Suara dentingan sendok bertemu cangkir dan alunan jazz lembut dari speaker kafe menciptakan melodi yang familiar di telinganya. Kafe ini masih sama seperti dulu – dinding bata ekspos yang dicat putih, lampu-lampu Edison yang menggantung rendah, dan aroma kayu manis yang samar-samar. Hanya saja kini semua terasa berbeda, seperti foto lama yang mulai memudar di tepiannya.
"Mas Rama?" Sebuah suara lembut membuyarkan lamunannya.

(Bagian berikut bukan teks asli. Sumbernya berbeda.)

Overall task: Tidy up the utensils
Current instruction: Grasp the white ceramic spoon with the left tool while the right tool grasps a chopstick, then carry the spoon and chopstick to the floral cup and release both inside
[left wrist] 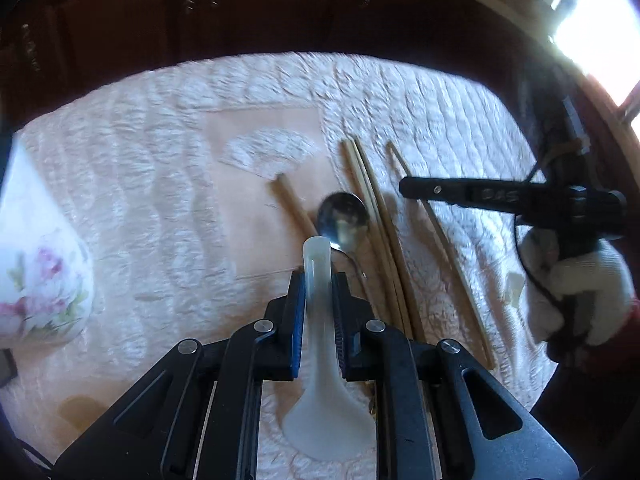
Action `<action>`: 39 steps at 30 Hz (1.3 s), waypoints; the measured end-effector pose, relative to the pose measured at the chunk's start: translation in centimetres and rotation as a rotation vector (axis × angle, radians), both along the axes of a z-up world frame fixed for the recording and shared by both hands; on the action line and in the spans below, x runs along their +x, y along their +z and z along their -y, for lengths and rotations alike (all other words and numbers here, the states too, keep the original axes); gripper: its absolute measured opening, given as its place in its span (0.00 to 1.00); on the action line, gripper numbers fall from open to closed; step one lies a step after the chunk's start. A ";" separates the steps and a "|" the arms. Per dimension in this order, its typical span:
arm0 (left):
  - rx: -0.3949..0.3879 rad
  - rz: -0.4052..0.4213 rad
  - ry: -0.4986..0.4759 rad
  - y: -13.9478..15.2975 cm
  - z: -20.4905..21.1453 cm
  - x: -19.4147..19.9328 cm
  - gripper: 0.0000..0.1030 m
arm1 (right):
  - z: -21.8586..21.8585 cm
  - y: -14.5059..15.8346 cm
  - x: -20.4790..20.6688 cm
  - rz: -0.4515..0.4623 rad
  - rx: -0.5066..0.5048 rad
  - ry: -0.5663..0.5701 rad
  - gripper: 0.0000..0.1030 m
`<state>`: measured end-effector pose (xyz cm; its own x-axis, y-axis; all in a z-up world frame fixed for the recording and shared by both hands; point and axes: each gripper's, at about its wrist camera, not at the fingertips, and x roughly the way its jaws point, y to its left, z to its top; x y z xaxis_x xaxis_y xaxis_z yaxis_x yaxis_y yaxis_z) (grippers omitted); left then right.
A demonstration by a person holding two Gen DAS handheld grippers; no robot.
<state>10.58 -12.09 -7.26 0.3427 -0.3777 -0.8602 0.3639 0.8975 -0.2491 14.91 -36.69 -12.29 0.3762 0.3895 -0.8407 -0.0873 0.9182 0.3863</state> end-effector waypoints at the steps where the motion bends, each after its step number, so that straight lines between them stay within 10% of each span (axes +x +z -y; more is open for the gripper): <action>1: 0.001 0.011 0.008 0.3 -0.4 -0.2 0.11 | -0.1 0.1 0.2 0.002 -0.007 0.003 0.06; 20: -0.096 0.168 0.140 6.5 -6.9 -4.1 0.11 | -1.0 10.3 -6.6 0.222 0.090 0.062 0.05; 39: -0.097 0.427 0.365 15.5 -16.3 -5.1 0.11 | -12.6 19.4 -9.0 0.462 0.164 0.237 0.05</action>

Seorang wanita berusia sekitar 40-an berdiri di hadapannya. Wajahnya teduh dengan senyum yang mengingatkan Rama pada mendiang ibunya. Sweater rajut berwarna marun yang dikenakannya seolah menegaskan kehangatan yang terpancar dari sosoknya.
"Bu Astrid?" Rama berdiri, menyambut mentornya semasa kuliah dulu. Aroma parfum lavender yang familiar menguar ketika mereka berpelukan singkat.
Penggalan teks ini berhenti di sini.